Your goal - Of all the lines below, output only those starting at the one with "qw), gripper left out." and ending at the one with "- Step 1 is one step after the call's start", both ends included, exactly as written.

-- Opening Marker --

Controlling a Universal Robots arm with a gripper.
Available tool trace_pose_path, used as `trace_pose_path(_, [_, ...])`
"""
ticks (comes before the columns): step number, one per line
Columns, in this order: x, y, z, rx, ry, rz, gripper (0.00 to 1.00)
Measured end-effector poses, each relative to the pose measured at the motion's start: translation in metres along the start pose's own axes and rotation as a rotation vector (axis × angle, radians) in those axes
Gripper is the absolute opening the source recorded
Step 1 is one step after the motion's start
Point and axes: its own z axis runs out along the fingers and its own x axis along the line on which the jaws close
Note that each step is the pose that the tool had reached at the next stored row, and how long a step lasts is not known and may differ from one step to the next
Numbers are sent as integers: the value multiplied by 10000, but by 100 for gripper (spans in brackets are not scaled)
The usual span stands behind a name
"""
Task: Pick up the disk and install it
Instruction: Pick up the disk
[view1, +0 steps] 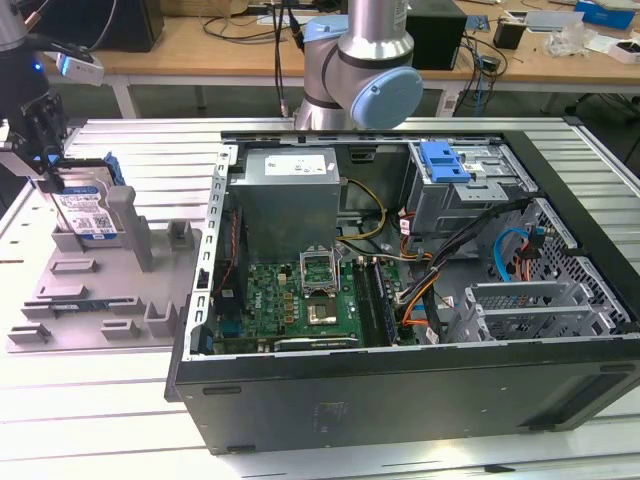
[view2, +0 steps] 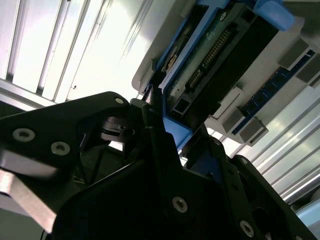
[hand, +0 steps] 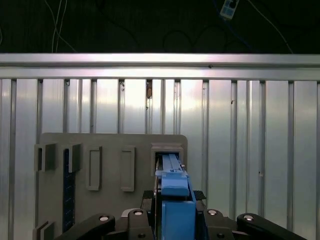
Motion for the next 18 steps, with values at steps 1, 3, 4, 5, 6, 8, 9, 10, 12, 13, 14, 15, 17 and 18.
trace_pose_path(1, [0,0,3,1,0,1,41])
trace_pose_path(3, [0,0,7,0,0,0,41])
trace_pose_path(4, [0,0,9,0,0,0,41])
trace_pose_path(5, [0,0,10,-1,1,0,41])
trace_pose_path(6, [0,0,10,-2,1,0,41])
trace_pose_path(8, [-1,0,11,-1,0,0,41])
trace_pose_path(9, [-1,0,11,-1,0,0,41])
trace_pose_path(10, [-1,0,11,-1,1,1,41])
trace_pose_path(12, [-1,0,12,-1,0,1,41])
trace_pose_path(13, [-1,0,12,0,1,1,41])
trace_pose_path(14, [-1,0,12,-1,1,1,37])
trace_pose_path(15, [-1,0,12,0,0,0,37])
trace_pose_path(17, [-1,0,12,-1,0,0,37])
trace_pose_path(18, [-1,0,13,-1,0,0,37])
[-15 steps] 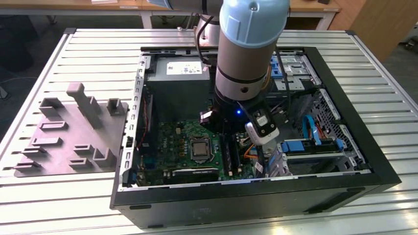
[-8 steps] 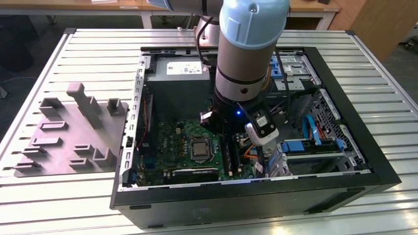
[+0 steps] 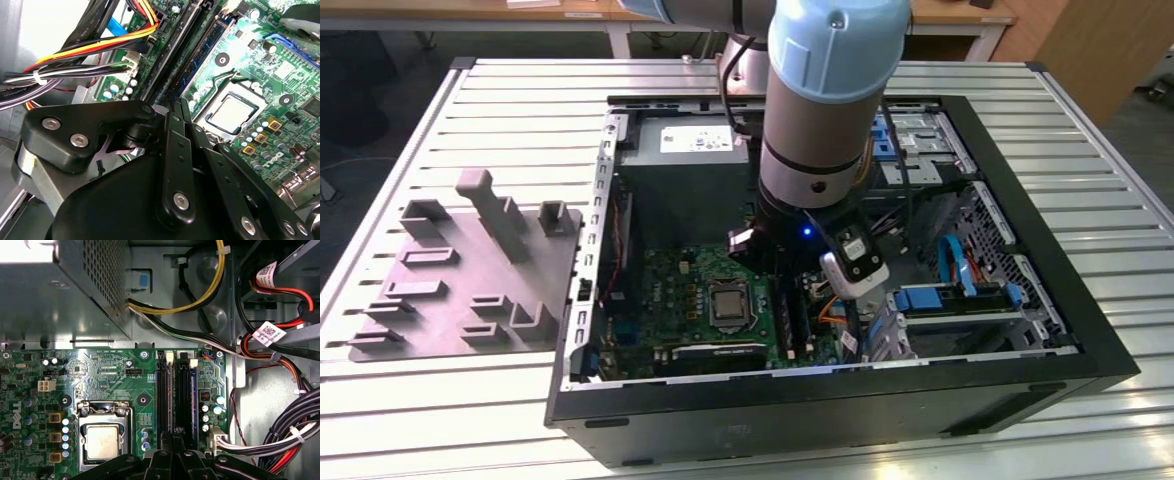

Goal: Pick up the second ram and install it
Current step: 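Insert the second ram into the second slot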

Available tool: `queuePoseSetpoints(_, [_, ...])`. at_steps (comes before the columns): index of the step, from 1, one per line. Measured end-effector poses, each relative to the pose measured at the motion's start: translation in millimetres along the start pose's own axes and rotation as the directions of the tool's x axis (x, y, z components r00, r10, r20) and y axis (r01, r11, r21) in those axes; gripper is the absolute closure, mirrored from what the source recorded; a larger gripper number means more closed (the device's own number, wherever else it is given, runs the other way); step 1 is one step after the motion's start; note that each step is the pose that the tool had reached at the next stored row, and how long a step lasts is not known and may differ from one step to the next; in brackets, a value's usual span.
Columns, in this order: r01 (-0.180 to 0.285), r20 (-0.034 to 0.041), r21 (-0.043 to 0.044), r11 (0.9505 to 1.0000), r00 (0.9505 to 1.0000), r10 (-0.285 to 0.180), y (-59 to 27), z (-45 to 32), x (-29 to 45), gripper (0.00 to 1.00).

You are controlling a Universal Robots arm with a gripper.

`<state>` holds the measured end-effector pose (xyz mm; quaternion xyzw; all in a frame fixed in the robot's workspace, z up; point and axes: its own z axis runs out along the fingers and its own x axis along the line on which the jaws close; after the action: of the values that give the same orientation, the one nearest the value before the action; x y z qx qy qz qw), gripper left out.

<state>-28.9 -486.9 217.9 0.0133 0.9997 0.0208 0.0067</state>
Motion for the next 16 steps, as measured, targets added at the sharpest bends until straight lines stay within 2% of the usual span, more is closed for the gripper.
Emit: queuePoseSetpoints(16, [0.0, 0.0, 0.0, 1.0, 1.0, 0.0, -0.1, 2.0, 0.0, 0.89])
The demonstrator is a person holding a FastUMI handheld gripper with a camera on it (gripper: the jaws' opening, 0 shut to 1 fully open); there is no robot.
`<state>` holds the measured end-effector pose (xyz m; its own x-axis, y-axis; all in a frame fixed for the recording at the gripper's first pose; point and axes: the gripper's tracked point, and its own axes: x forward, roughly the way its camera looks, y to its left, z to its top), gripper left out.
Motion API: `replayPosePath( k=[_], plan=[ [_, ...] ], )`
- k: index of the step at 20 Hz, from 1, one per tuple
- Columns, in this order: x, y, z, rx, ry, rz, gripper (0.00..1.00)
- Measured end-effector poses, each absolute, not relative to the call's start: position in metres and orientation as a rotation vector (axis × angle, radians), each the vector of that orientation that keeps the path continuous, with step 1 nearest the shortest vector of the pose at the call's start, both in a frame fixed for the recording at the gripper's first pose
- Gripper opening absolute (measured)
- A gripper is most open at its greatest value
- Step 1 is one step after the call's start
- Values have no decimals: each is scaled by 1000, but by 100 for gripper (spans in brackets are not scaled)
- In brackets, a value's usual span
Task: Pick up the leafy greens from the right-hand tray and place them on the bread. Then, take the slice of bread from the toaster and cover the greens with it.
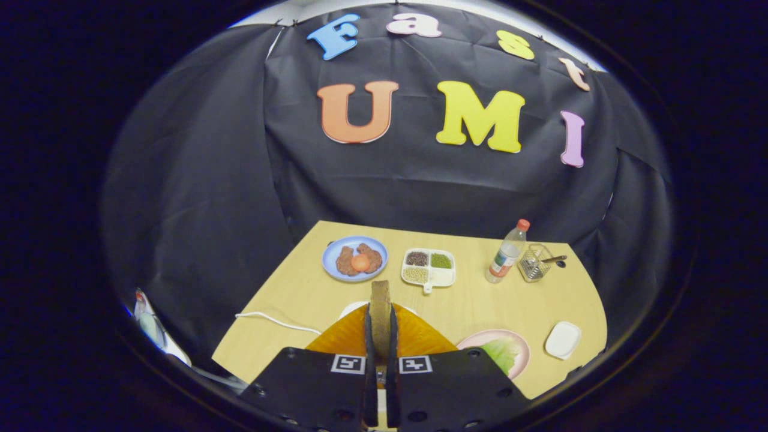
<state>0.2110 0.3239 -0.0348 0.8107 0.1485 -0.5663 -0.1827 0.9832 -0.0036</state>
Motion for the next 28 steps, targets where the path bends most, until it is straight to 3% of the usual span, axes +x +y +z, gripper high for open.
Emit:
replayPosePath(
  k=[4,8,20,28],
  plan=[
    [211,299,4,-39,542,152,6],
    [213,253,-2,-42,518,73,5],
    [213,148,-179,113,756,-42,6],
    [214,95,-233,216,814,-33,6]
  ],
)
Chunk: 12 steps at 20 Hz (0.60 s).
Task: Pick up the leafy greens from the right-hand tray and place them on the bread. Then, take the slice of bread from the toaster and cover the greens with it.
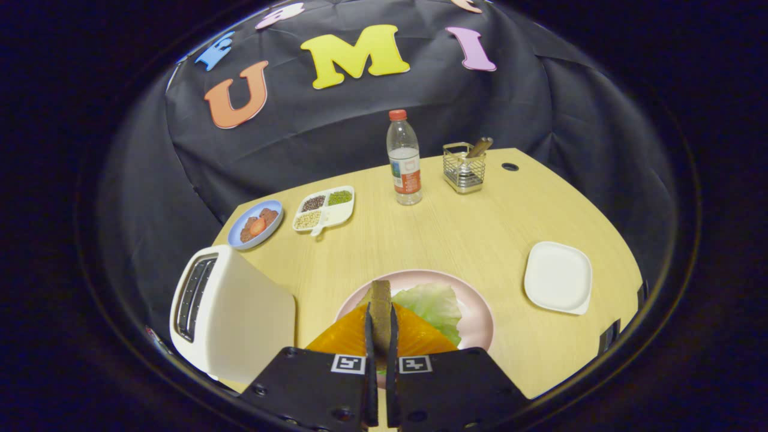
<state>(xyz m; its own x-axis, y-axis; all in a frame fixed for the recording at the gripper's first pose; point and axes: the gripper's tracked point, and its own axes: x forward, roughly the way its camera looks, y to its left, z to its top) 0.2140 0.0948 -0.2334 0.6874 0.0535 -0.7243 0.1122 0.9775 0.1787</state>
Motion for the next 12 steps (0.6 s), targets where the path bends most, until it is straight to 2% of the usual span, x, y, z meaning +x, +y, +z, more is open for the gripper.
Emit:
replayPosePath(
  k=[8,12],
  plan=[
    [219,56,-281,243,813,14,6],
    [221,42,-295,178,776,13,10]
  ],
)
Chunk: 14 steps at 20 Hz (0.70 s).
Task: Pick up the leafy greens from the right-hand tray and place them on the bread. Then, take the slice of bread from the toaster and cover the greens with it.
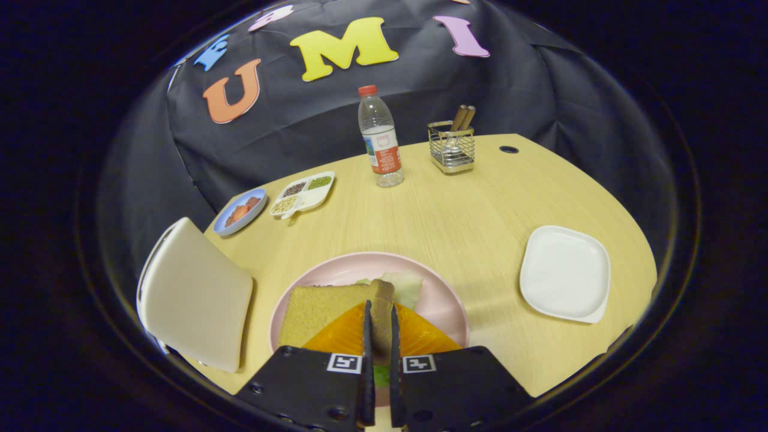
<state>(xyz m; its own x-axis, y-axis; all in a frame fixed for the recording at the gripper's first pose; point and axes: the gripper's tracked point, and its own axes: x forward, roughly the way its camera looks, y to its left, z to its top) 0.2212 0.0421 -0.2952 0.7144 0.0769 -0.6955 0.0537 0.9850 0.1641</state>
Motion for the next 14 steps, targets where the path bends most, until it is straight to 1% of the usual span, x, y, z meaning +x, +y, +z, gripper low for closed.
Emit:
replayPosePath(
  k=[1,2,3,4,5,6,9,12,13,14],
  plan=[
    [221,40,-296,151,757,9,21],
    [221,35,-298,110,731,-5,21],
    [220,34,-298,77,709,-4,36],
    [220,32,-296,44,687,-8,39],
    [220,32,-296,10,669,-15,44],
    [220,30,-294,-25,651,-26,47],
    [218,27,-284,-83,607,-58,65],
    [212,35,-270,-27,577,-38,80],
    [208,38,-264,-10,569,-27,91],
    [204,41,-256,-1,558,-24,93]
  ],
)
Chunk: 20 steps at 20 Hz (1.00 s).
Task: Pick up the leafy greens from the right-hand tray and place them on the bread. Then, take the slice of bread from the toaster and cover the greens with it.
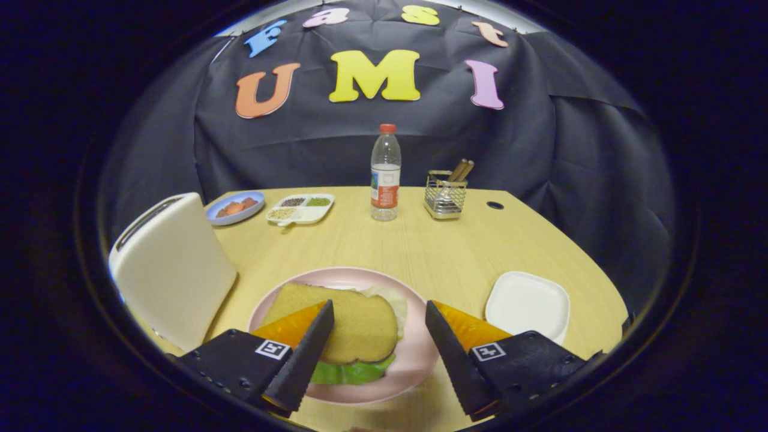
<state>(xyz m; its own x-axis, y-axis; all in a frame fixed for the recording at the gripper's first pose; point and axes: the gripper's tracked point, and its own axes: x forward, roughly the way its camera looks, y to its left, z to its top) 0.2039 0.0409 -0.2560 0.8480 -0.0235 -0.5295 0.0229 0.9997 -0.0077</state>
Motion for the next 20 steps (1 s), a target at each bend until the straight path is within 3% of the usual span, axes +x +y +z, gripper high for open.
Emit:
replayPosePath(
  k=[4,14,20],
  plan=[
    [182,46,-211,3,456,-25,96],
    [96,8,-70,-98,88,-194,96],
    [35,21,-10,-82,-26,-131,95]
  ],
)
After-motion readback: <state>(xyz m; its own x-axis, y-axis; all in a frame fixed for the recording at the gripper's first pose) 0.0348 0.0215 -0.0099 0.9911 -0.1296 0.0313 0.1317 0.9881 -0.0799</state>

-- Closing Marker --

Answer below -
`<state>` holds the measured end-effector pose (xyz mm; quaternion xyzw; all in a frame fixed in the robot's workspace, z up; point and axes: its own z axis runs out along the fingers and its own x axis along the line on which the jaws close; after the action: of the values that give the same orientation, the one nearest the value before the action; x y z qx qy qz qw), gripper left out.

<state>-28.9 -486.9 217.9 0.0133 0.9997 0.0208 0.0067</state>
Motion for the next 16 steps, as measured, targets added at the sharpest bends until straight lines stay within 2% of the usual span, more is closed for the gripper.
Emit: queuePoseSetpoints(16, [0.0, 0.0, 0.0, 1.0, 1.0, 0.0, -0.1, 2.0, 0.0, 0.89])
The demonstrator is a person holding a FastUMI handheld gripper with a camera on it (gripper: the jaws' opening, 0 shut to 1 fully open); there is no robot.
`<state>` holds the measured end-effector pose (xyz m; its own x-axis, y-axis; all in a frame fixed for the recording at the gripper's first pose; point and axes: the gripper's tracked point, and its own axes: x forward, roughly the way its camera looks, y to its left, z to its top), gripper left out.
Motion API: `replayPosePath( k=[_], plan=[ [_, ...] ], )`
- k: index of the step at 20 Hz, from 1, one per tuple
- Columns, in this order: x, y, z, rx, ry, rz, gripper (0.00..1.00)
- Measured end-effector poses, each absolute, not relative to the call's start: position in metres and orientation as a rotation vector (axis × angle, radians), each the vector of that orientation that keeps the path continuous, with step 1 nearest the shortest vector of the pose at the call's start, both in a frame fixed for the recording at the gripper's first pose
- Gripper opening absolute (measured)
- A gripper is most open at its greatest value
- Step 1 is one step after the call's start

This answer is finished.